Entre suas experiências na área, cita um exemplo de Florianópolis: a Escola Waldorf Anabá, onde trabalhou por três anos. “Ela segue um currículo diferenciado em todos sentidos, o currículo Waldorf. Em Porto Alegre há a Escola Waldorf Querência, que pode ser uma referência para pesquisares sobre o ensino de Música na escola. Nesta pedagogia, a disciplina é parte integrante do currículo desde a pré-escola até o 12º ano, que é o último ano do Ensino Médio. Ela atua aí como um dos principais pilares, se faz presente em todos os momentos, tanto no ensino de outras matérias quanto em festividades, momentos de concentração, aulas de Educação Física, enfim, praticamente todas as atividades se utilizam da música, até como veículo de aprendizado”, explica. “Os professores possuem conhecimentos musicais básicos. É um requisito necessário, e todos trabalham muito em conjunto com o professor de Música”, ressalta Schmitz, que também passou pelo Centro de Ensino Médio Pastor Dohms, em Porto Alegre.

Vantagens sem fim

Músico formado e com mestrado na área de música pela Universidade Federal de Santa Maria (UFSM), Gerson Rios Leme hoje vive na zona Sul do Estado. Ele atua na área de Som para Audiovisual do curso de Cinema e na Licenciatura em Música da Universidade Federal de Pelotas (UFPel), além de ser professor de Produção Fonográfica na Universidade Católica de Pelotas (UCPel) e tutor virtual na área de Educação Musical na Universidade Federal de São Carlos-SP (UFSCar). Não há dúvidas de que Leme respira música, mas o professor avalia o ensino como uma atividade de relevância mesmo para aqueles que não têm a mínima pretensão artística.

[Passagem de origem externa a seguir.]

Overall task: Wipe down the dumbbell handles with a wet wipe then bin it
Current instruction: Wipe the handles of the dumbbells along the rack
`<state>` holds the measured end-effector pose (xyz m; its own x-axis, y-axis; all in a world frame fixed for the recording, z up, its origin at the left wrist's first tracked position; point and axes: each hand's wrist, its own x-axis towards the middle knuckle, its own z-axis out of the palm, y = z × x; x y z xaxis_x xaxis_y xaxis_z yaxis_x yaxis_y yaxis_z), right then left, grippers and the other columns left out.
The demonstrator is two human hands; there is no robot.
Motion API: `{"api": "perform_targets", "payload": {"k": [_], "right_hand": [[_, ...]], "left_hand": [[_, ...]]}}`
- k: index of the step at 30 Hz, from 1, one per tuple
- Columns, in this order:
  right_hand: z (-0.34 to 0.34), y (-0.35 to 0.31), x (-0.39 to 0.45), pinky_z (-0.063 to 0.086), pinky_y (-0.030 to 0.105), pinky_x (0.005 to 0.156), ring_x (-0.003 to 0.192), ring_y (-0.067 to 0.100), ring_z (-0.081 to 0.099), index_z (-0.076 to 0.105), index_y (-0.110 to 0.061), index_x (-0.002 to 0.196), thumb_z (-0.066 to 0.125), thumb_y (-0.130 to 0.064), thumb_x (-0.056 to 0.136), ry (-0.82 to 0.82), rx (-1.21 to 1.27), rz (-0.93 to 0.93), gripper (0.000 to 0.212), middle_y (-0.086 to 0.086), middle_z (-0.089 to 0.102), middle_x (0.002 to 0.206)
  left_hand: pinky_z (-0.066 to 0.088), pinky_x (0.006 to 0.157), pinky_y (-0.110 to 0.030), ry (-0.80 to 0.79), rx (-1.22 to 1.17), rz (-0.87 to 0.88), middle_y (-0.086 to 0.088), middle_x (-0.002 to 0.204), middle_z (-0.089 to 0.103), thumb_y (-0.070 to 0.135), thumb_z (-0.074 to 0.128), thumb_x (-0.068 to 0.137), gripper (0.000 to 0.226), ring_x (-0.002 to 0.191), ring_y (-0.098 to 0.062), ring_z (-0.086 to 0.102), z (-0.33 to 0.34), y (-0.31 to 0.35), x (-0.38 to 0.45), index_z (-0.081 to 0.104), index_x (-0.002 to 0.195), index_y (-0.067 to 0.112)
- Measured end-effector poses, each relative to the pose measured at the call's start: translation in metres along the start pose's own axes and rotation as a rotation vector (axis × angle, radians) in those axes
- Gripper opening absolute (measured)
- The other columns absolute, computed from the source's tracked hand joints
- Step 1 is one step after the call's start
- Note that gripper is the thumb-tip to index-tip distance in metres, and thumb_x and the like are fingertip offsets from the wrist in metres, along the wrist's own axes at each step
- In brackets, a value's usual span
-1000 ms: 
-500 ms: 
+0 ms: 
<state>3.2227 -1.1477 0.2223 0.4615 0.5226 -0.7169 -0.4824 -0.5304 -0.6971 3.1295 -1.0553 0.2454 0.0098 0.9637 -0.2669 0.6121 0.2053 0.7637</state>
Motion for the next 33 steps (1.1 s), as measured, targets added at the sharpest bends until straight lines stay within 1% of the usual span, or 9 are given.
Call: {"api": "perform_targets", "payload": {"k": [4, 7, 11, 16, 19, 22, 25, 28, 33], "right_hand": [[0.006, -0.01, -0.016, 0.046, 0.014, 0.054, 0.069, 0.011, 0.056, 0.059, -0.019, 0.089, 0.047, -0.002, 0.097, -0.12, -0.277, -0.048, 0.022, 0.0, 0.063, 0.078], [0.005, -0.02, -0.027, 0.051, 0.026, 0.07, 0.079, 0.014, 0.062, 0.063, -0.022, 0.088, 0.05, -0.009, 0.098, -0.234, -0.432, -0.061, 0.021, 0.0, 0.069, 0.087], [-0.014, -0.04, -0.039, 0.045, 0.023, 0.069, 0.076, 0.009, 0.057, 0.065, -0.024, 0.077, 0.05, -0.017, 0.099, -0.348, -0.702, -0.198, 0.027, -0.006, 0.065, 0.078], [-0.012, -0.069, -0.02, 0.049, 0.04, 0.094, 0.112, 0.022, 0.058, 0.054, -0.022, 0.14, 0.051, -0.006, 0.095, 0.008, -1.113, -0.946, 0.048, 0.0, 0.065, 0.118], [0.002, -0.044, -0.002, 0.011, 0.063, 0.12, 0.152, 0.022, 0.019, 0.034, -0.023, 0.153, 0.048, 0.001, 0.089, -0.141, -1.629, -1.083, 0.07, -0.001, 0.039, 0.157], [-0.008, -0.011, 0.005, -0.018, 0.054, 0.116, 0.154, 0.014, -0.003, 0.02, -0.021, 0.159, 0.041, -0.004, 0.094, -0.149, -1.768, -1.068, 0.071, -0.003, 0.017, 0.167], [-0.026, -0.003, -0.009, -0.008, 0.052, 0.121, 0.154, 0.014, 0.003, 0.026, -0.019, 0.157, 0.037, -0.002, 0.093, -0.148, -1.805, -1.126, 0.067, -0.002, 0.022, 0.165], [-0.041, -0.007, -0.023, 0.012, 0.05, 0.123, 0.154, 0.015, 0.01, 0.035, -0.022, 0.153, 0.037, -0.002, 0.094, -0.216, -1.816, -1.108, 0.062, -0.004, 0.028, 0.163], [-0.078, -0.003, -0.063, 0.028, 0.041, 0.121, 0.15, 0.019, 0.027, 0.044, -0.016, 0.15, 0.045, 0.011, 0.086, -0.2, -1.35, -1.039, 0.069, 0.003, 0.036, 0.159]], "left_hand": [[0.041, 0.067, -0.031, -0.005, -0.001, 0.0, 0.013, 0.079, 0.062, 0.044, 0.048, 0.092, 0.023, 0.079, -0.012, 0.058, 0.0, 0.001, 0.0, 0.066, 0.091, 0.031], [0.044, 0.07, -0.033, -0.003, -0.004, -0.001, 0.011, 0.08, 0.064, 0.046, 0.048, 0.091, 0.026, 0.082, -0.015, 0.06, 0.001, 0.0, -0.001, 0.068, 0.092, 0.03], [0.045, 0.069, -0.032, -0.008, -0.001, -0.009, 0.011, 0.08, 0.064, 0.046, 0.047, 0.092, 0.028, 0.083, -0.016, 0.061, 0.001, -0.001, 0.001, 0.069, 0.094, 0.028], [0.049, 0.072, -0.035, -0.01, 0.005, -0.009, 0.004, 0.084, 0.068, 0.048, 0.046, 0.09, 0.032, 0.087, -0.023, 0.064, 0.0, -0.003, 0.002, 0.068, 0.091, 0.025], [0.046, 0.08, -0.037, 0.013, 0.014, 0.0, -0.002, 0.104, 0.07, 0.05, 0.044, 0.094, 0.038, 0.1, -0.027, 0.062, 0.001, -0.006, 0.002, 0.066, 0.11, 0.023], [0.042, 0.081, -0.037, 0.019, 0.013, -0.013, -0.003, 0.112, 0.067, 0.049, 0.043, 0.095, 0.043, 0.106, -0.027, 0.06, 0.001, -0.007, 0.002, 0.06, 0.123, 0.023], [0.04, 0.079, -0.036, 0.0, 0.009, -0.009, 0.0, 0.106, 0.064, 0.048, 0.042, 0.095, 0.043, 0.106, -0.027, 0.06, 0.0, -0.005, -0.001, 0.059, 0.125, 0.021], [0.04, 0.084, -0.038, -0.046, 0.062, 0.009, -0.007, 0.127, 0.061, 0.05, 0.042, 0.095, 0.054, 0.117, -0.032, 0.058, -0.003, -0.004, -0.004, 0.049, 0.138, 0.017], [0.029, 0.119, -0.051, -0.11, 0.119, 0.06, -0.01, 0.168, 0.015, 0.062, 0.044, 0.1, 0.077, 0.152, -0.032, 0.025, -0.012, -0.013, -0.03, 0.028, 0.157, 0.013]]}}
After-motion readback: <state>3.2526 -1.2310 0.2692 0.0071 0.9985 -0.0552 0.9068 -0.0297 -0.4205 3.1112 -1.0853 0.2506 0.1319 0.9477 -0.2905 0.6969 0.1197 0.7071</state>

“O somatório de todas as diferentes áreas do saber, sejam elas científicas ou artísticas,
é que possibilita uma formação mais ampla e completa para o individuo”

“A meu ver, a obrigatoriedade do ensino de música se faz necessária como qualquer outro conteúdo, pois o somatório de todas as diferentes áreas do saber, sejam elas científicas ou artísticas, é que possibilita uma formação mais ampla e completa para o individuo”, argumenta. Ele recomenda a prática desde os anos iniciais, “pois, quanto mais cedo se criar o hábito no contato com arte, mais à vontade se fica para lidar com a linguagem específica e integrá-la ao cotidiano das pessoas”. Leme cita diversos benefícios que a música proporciona aos jovens, dentre eles “desenvolvimento da percepção sonoro-espacial, expressão artística, desinibição, contato crítico-reflexivo-transformador com culturas variadas, conhecimento histórico-artístico de diferentes contextos e manifestações culturais mundiais”.

Schmitz reforça a importância de tomar todos os cuidados para obter a máxima vantagem que o ensino de Música pode proporcionar. “É preciso saber levar repertórios apropriados a cada faixa etária: criança tem de cantar música de criança, adolescente de adolescente e assim por diante; fomentar a formação de grupos vocais e instrumentais na escola, pois proporcionam momentos importantes de sociabilidade, ajudam positivamente na organização do tempo, de suas coisas, do ambiente ocupado e tantos outros detalhes que envolvem essas atividades: tolerância, amizades, ajuda ao próximo, pontualidade, compromisso e tantos outros benefícios que só vivendo uma atividade assim para se ter profundo conhecimento”, conclui.

Dúvida

Ao finalizar esta matéria, notamos que a Lei Nº 11.769 data de agosto de 2008. Não seria nada demais, não fosse um detalhe: o artigo 3 diz que “os sistemas de ensino terão 3 (três) anos letivos para se adaptarem às exigências estabelecidas nos arts. 1º e 2º desta Lei”. Ou seja, no próximo mês completam-se três anos desde que a lei foi sancionada pelo então presidente Luiz Inácio Lula da Silva.  A pergunta que fica é: será que todos os “sistemas de ensino” do Brasil já oferecem o ensino de Música na Educação Básica?